Simulation modeling involves creating a digital twin of a physical system to predict its behavior in the real world. This helps designers and engineers understand early on whether components and systems, including their control units, will meet their specifications. Accurate modeling of digital twins is critical for the reliable validation of control algorithms and control devices via simulation.
Our Solution Highlights
- Validated, ready-to-use model libraries for a broad range of mobility applications
- Support for various platforms, from the cloud to dedicated high-performance computing units (FPGA and GPU)
- Seamless transition between SIL, HIL, and emulation
- Open models for easy customizability
- Parameterization possible at run time
- From component tests to domain validation and system tests with complete vehicle simulation
Application Areas of Modeling and Simulation
Profit from a wide range of validated simulation models that can be used, for example, to fully represent and validate an electrified, autonomous vehicle including its perception sensors. In addition, our models are also suitable for use in other areas, such as aviation and energy supply. They support all development stages, from function design to ECU testing. These include software-in-the-loop (SIL) simulations, which can be performed at any speed, and hardware-in-the-loop (HIL) simulations, which exactly match the timing behavior of the simulated system. Emulation of physical variables on the power level is also supported.

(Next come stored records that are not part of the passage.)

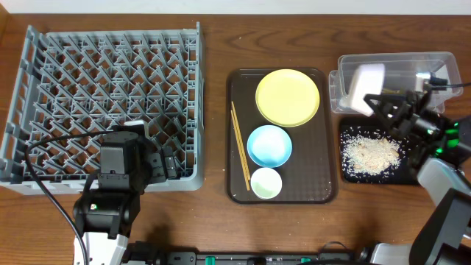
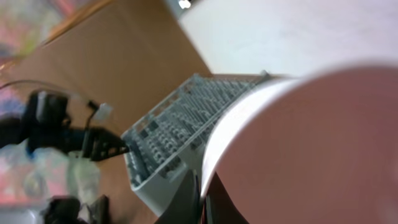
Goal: Sort waste into correct bins and load items into the dishwasher rack
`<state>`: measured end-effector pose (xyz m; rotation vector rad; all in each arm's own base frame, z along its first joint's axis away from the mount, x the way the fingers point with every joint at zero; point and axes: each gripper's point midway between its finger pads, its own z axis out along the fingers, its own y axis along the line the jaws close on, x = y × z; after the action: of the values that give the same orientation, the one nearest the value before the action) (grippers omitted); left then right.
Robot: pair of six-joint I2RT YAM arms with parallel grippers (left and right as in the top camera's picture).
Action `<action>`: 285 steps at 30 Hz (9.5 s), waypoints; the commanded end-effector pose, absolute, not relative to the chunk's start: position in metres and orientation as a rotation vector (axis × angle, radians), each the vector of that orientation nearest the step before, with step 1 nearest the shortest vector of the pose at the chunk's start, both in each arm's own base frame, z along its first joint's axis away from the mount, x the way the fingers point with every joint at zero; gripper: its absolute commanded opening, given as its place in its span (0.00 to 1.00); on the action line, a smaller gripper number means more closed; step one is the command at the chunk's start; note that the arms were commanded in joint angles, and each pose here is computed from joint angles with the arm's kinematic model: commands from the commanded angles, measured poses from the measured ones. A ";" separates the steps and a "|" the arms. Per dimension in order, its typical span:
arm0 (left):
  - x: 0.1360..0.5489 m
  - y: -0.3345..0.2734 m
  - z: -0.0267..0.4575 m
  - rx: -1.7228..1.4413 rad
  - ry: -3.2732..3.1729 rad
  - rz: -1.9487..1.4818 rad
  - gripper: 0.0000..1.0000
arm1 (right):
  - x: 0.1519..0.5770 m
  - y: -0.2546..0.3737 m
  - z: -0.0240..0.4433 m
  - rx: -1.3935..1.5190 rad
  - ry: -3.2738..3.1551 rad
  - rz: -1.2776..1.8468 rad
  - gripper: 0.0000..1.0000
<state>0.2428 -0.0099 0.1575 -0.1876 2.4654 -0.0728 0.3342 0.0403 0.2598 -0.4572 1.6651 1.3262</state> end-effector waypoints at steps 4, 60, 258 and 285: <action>0.246 -0.008 0.166 -0.213 2.441 -0.073 0.95 | 0.332 0.077 0.292 -0.454 1.692 1.487 0.01; 0.246 -0.008 0.166 -0.212 2.439 -0.073 0.95 | 0.419 0.192 0.126 -0.939 2.269 0.170 0.01; 0.247 -0.008 0.166 -0.212 2.439 -0.073 0.95 | 0.321 0.053 0.104 0.073 2.639 0.317 0.42; 0.247 -0.008 0.166 -0.212 2.439 -0.073 0.95 | 0.306 -0.004 0.025 0.314 2.871 -0.157 0.02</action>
<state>0.2440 -0.0100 0.1587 -0.1873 2.4594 -0.0738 0.3087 0.0046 0.0265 0.2791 2.8691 -0.0727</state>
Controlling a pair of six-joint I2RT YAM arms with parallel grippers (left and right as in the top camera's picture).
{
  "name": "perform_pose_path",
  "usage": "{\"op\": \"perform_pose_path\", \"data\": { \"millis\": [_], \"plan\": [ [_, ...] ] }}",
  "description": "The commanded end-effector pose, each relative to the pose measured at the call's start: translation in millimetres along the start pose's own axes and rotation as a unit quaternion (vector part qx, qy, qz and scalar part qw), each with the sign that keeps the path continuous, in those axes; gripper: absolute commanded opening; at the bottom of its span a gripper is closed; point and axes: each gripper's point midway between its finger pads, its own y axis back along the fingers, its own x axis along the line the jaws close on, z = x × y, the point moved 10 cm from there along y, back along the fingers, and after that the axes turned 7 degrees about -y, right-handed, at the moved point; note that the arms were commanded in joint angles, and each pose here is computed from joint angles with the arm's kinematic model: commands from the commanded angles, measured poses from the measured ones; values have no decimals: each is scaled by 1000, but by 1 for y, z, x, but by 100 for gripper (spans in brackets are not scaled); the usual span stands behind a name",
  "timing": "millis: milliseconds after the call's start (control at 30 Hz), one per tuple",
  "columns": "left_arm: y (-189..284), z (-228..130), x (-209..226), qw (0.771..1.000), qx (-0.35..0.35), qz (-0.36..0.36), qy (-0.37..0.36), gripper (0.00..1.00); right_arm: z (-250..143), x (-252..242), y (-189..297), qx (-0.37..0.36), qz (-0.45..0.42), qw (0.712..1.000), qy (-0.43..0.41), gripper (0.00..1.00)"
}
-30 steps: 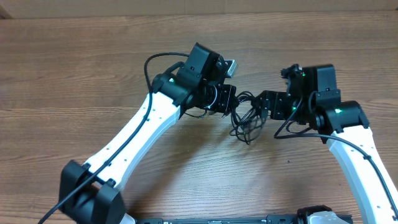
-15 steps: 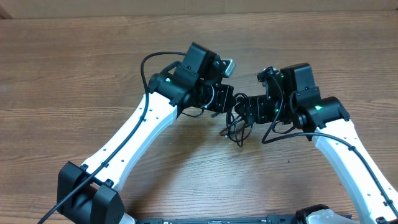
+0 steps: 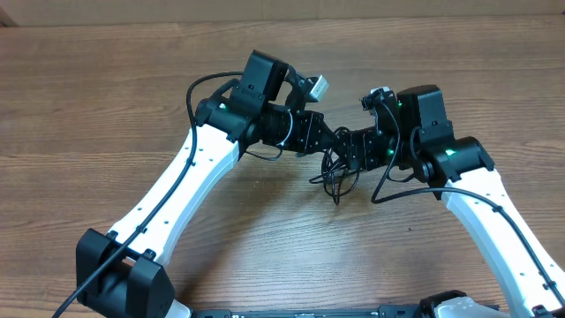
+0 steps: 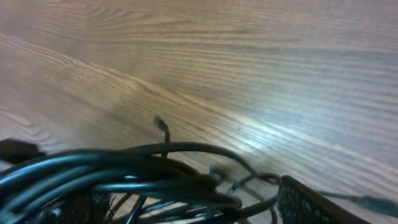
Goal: Untangle cables
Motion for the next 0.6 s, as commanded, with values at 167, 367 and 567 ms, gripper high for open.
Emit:
{"op": "perform_pose_path", "data": {
  "millis": [167, 367, 567],
  "plan": [
    [12, 3, -27, 996, -3, -70, -46, 4, 9, -3, -13, -7, -7, 1000, 6, 15],
    [14, 2, -18, 999, -6, -31, -42, 4, 14, -15, -7, -33, -69, 997, -23, 4],
    [30, -1, 8, 999, -7, 46, -9, 4, 19, -53, 21, -117, -243, 947, -176, 4]
  ]
}}
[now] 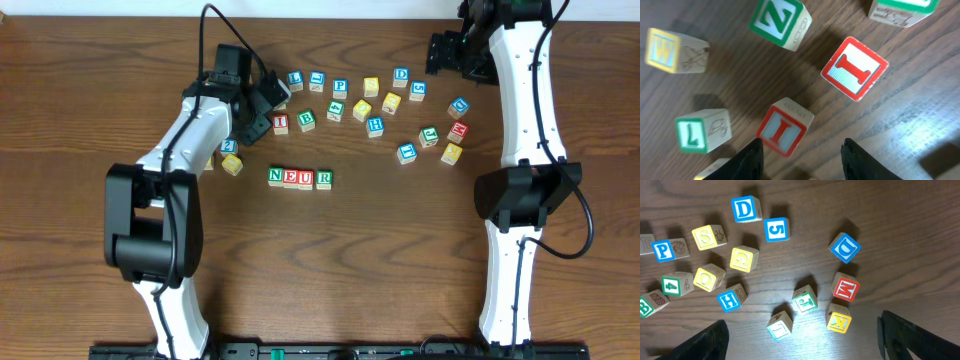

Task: Spell out NEURIPS
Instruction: 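Retract the left gripper back and to the left side, then move the right gripper to the back-center and close on the red I block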

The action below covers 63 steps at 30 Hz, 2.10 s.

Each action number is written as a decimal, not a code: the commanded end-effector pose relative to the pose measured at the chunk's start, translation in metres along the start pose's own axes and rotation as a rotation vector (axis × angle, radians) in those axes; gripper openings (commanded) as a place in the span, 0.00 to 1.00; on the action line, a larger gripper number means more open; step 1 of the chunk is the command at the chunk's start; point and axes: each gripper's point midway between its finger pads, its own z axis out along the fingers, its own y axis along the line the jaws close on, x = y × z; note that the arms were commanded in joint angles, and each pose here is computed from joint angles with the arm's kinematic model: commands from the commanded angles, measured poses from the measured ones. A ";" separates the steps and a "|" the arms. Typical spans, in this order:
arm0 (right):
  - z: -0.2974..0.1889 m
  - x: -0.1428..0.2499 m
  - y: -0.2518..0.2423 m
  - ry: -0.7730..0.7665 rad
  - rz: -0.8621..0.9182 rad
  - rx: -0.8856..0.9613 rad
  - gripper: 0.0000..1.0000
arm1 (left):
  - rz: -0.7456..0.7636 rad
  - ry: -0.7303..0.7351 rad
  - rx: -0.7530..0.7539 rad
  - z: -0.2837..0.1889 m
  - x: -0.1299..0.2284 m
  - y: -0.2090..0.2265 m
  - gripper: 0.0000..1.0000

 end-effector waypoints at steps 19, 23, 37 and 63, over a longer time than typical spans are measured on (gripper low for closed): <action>-0.003 0.004 0.003 0.007 -0.014 0.005 0.91 | 0.026 0.014 -0.088 0.029 0.002 0.024 0.50; -0.003 0.003 0.003 0.004 -0.014 0.004 0.91 | -0.001 -0.012 -0.107 0.016 -0.006 0.028 0.49; -0.008 0.010 0.107 -0.076 -0.276 -0.198 0.87 | -0.530 -0.253 -0.257 -0.145 -0.020 0.070 0.50; 0.074 0.118 0.369 -0.322 -0.969 -0.311 0.91 | -1.054 -0.146 -0.367 -0.217 0.108 0.104 0.51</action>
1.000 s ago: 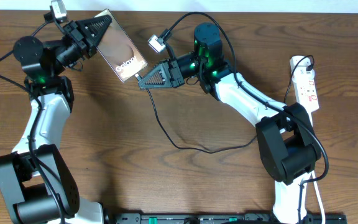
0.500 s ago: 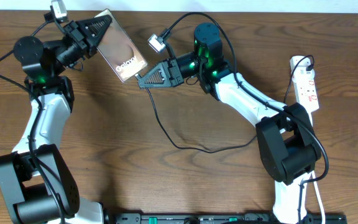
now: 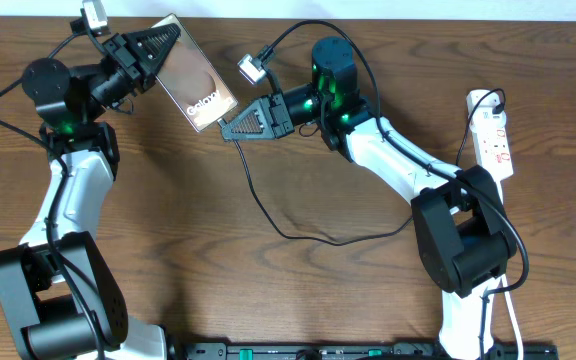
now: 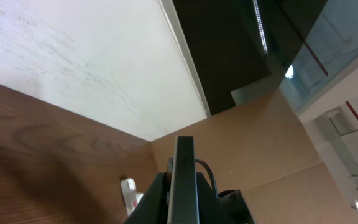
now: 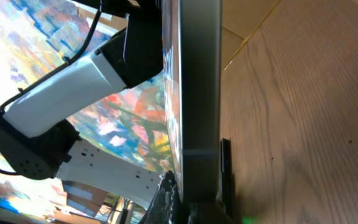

Certified According to ISO 26262
The dSPACE simulation tool suite consisting of ASM, AURELION, and ModelDesk was certified by TÜV SÜD according to ISO 26262 for safety-relevant systems in motor vehicles. Our simulation, parameterization, and visualization tools are thus suitable to be used in safety-related development projects according to ISO 26262:2018 for any automotive safety integrity level (ASIL).
This means: Vehicle manufacturers and suppliers can exclude the tools from the ISO 26262 qualification of their entire processes and can concentrate on proving the functional safety of their own process chains.
Coordinated Range of Solutions
Benefit from solutions consisting of software (models) and hardware (interfaces, signal conditioning) that interact perfectly. The smooth combination of hardware and software makes for particularly powerful solutions:
- Sensor technology: Convert simulated sensor data into electrical signals and feed it into the real sensors. Include individual processing stages of the device under test (DUT) in the test. To ensure continuity between HIL and SIL simulations, these special interfaces are also available virtually.
- Electric drives: Generate real currents and voltages from simulations with power stages to emulate electrical loads and e-motors, or to test inverters with power HILs.
Supported Simulation Platforms
Depending on the simulation task, certain processor technologies offer advantages in model calculation. While central processing units (CPU) are suitable for the majority of simulations, graphics processing units (GPU) particularly support sensor simulations, and field-programmable gate arrays (FPGA) play to their strengths in the context of highly dynamic, electric machines. The portfolio therefore comprises coordinated models and simulation platforms that can be combined as required. All simulation tasks can also be performed in parallel in the cloud. The SIMPHERA framework orchestrates and analyzes these simulations and accesses relevant models.